Construction of the H. pylori mreC mutants
The mreC locus was cloned into pUC18-Gm as follows: 500-bp of the mreB gene upstream of mreC and the mreC gene were amplified by PCR using primers 1373-F (CTAAAAGCATTAGAGTGGCTGGGG) and 1372-R-Kpn1 (CGCGGTACCCCGCTAGTTTTTCACATCGCTCAAAAACAC) and cloned into the pUC18-Gm plasmid[50] upstream of the non-polar gentamicin cassette. The 500-bp region downstream of mreC was amplified using primers 1371-BamH1 (CGCGGATCCGCGACTAGCCTTATATTCAAGGCTAATAAGCG) and 1371-R-Xba1 (GCTCTAGAGCGCATGTGGTTAAAGTAGAAAGCGAGAG) and cloned into the pUC18-Gm downstream of the non-polar cassette generating the suicide pUC18-mreC-Gm plasmid. The suicide plasmid was used as a template to introduce mutations into the mreC gene by inverse PCR. The different variants of mutated mreC were introduced into H. pylori by natural transformation[51] using the mreC conditional strain N6∆mreC pMEG4 as a recipient strain[8]. This strain has the chromosomal copy of mreC replaced by a non-polar kanamycin cassette and a wild-type mreC gene on the pMEG4 plasmid under control of an IPTG inducible promoter. By transforming plasmid pUC18-mreC-Gm carrying each of the different mutations into strain N6∆mreC pMEG4 and selecting for gentamycin resistance (5 µg/mL) and growth with 1 mM of IPTG, we selected the allelic exchange of the kanamycin resistance cassette by the mreC-Gm construction. Isolated clones were confirmed to be gentamycin resistant and kanamycin sensitive. The mutated chromosomal mreC locus was confirmed by sequencing. As an example, we obtained strain N6-mreC3A pMEG4 carrying the mutated mreC3A in the original mreBC locus and a wild-type copy of mreC on plasmid pMEG4 under control of IPTG. H. pylori was cultivated microaerobically (Anoxomat; final concentration of N2:CO2:02 of 84:10:6%) at 37 °C on blood agar or on liquid medium consisting of brain–heart infusion (Oxoid) with 10% fetal calf serum (Eurobio) supplemented with an antibiotic-antifungal mix[52]. The mutant strains were grown with or without IPTGat 1 mM. Bacteria were sampled during the growth curve to estimate cell viability (CFU/mL).
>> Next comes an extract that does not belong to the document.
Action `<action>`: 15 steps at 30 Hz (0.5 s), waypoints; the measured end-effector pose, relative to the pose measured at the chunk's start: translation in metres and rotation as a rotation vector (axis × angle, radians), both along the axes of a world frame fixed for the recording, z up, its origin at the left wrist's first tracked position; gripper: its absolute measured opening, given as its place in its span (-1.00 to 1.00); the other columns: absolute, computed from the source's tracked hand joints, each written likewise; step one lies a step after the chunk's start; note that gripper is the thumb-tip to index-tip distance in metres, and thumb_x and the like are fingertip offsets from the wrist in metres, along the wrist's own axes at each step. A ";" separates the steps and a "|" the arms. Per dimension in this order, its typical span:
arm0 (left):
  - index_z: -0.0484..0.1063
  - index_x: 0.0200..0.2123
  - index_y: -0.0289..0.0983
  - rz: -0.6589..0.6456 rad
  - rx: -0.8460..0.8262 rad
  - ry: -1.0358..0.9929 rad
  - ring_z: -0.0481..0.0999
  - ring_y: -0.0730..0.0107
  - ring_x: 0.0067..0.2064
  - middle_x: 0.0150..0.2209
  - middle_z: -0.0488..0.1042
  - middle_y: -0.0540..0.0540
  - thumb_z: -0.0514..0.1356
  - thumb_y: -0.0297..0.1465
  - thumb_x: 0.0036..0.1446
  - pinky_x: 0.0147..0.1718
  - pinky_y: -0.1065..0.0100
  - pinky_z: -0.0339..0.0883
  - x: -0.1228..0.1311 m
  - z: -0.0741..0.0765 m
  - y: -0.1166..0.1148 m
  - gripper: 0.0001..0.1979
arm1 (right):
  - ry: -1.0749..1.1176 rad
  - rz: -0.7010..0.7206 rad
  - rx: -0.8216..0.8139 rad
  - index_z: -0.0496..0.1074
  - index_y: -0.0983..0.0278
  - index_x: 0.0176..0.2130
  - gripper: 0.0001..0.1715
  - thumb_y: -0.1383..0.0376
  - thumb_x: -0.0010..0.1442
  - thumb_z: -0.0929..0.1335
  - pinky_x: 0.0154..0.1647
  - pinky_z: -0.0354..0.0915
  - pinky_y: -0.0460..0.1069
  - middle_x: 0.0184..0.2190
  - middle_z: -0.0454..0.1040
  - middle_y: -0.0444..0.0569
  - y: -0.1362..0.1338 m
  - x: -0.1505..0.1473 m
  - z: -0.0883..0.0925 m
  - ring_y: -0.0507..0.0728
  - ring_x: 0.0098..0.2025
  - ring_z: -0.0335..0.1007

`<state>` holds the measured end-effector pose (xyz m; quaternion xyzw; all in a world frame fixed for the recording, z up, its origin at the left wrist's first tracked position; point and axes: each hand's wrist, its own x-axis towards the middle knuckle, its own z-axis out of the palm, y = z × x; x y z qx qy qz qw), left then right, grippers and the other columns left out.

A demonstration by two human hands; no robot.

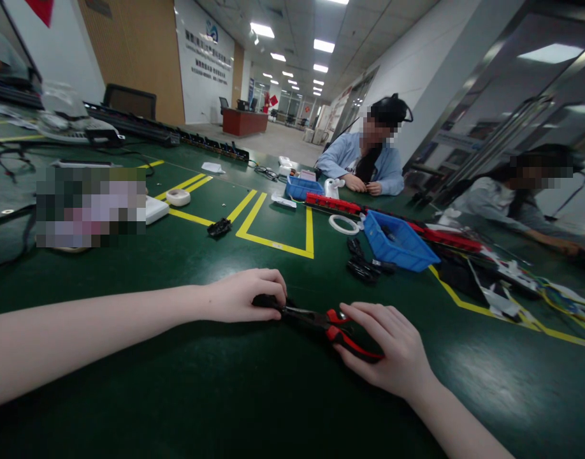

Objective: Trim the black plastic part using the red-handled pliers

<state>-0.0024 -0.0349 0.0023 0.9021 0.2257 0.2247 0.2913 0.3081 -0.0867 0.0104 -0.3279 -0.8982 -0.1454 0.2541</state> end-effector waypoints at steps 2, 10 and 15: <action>0.50 -0.18 -0.27 -0.010 -0.033 -0.020 0.50 0.25 -0.04 -0.05 0.43 -0.14 0.25 -0.43 0.20 -0.02 0.22 0.39 0.000 0.000 0.001 -0.89 | 0.005 -0.001 0.001 0.40 0.28 0.08 -0.45 0.21 0.09 0.44 -0.25 0.40 0.08 -0.15 0.55 0.10 0.000 -0.001 0.000 0.20 -0.19 0.51; 0.52 -0.21 -0.30 -0.007 -0.111 -0.068 0.49 0.25 -0.02 -0.06 0.42 -0.15 0.27 -0.44 0.19 0.01 0.17 0.39 0.000 0.000 0.002 -0.90 | 0.059 -0.023 -0.055 0.41 0.25 0.06 -0.49 0.19 0.12 0.42 -0.21 0.43 0.10 -0.13 0.55 0.11 -0.001 -0.003 0.001 0.22 -0.16 0.52; 0.53 -0.19 -0.28 -0.015 -0.132 -0.080 0.49 0.25 -0.03 -0.06 0.41 -0.15 0.27 -0.43 0.18 0.00 0.17 0.39 0.000 -0.001 0.003 -0.88 | 0.135 -0.051 -0.078 0.41 0.22 0.07 -0.50 0.20 0.12 0.42 -0.17 0.45 0.11 -0.11 0.55 0.08 -0.001 -0.002 -0.001 0.23 -0.13 0.53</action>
Samples were also collected at 24 h of growth and analyzed by microscopy using an Axio Observer (Zeiss) instrument. The diameter and length of individual bacteria was measured using ImageJ software. The same samples were prepared for scanning electron microscopy as previously described[8].
Data availability
Coordinates and structure factors for PBP2 and PBP2:MreC have been in the Protein Data Bank with access codes 5LP4 and 5LP5. The data that support the findings of this study are available from the corresponding author upon request.